April 25th, 2012, 3:25 pm
Posted by Teri Sforza, Register staff writer

We told you recently about a stunning study which found that putting a condemned prisoner to death in California cost $308 million per man.

“Executing the Will of the Voters? A Roadmap to Mend or End the California Legislature’s Death Penalty Debacle ” had unusual authority, written as it was by folks from both sides of the debate: U.S. 9th Circuit Judge Arthur L. Alarcon, who has prosecuted death penalty cases, and Loyola Law School professor Paula M. Mitchell, who argues against them.

Both agreed that the system in California is horribly broken, and in dire need of reform; and hundreds of thousands of Californians apparently agree with them.

Our colleague Martin Wisckol told you yesterday that a measure to repeal the death penalty in California had gathered enough signatures — more than half a million — to qualify for the November ballot. Instead of death, the convicted would face life terms without the possibility of parole.

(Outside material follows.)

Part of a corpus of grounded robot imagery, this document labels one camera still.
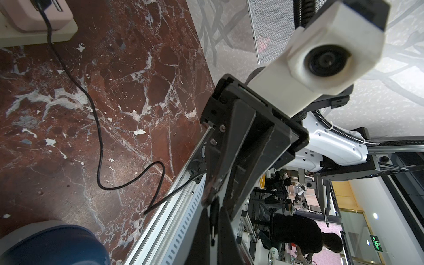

Capital punishment’s supporters say death is a strong deterrent to crime; capital punishment’s detractors say it’s barbaric, and a colossal waste of money. Alarcon and Mitchell said this:

“Since reinstating the death penalty in 1978, California taxpayers have spent roughly $4 billion to fund a dysfunctional death penalty system that has carried out no more than 13 executions,” they say. ”The current backlog of death penalty cases is so severe that most of the 714 prisoners now on death row will wait well over 20 years before their cases are resolved. Many of these condemned inmates will thus languish on death row for decades, only to die of natural causes while still waiting for their cases to be resolved.